--- START ---

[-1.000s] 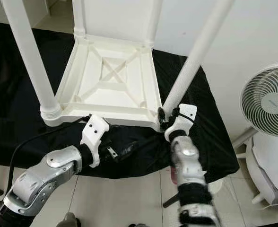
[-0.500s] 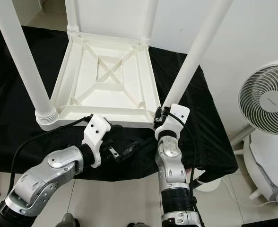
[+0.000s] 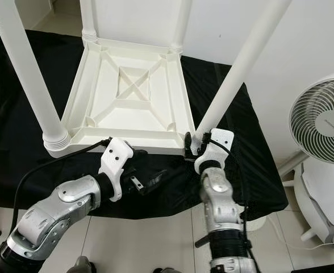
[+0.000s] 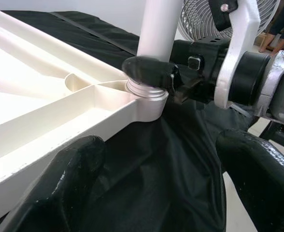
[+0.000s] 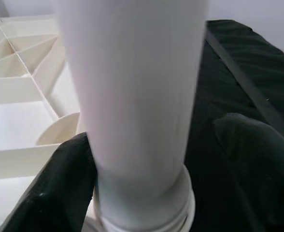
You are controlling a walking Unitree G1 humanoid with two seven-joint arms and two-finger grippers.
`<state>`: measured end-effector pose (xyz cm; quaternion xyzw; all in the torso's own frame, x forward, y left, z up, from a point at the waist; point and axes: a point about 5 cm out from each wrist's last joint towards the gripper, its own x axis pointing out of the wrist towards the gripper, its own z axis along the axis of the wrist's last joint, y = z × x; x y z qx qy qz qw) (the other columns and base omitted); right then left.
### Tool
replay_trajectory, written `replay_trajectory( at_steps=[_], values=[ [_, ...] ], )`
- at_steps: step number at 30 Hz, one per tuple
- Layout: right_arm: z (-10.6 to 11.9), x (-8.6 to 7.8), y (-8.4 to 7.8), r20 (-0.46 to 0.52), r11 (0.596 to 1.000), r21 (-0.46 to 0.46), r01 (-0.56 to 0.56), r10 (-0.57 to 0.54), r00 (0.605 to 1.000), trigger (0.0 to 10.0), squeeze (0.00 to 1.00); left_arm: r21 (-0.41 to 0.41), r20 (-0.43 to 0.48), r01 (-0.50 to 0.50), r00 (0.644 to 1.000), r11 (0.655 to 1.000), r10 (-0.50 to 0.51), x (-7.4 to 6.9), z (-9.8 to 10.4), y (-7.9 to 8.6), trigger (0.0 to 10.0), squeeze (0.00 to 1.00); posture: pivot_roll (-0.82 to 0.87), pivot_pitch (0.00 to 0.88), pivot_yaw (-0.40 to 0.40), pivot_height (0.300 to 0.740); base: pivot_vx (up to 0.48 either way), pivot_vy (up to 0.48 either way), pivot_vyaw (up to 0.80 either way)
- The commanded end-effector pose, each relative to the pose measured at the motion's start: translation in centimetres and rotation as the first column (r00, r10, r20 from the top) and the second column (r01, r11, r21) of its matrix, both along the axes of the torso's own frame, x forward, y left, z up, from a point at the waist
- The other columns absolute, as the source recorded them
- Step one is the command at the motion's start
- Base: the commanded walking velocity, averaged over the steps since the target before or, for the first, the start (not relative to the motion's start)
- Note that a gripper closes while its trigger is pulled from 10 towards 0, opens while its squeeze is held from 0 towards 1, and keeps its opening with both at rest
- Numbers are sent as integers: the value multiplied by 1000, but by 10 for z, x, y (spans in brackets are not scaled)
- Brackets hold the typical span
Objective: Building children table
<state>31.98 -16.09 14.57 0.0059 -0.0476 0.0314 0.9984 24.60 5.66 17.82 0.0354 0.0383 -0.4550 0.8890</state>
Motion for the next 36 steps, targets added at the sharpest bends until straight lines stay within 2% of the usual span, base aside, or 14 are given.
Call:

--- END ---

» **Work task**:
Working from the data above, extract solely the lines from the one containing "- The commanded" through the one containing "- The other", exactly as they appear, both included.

» **Task result**:
- The commanded end-effector pose, each relative to the pose measured at the motion's start: translation in centimetres and rotation as the first column (r00, r10, r20 from the top) and the second column (r01, r11, r21) of its matrix, both along the axes of the torso's own frame, x forward, y left, z up, from a point at the waist
- The other columns absolute, as the source recorded them

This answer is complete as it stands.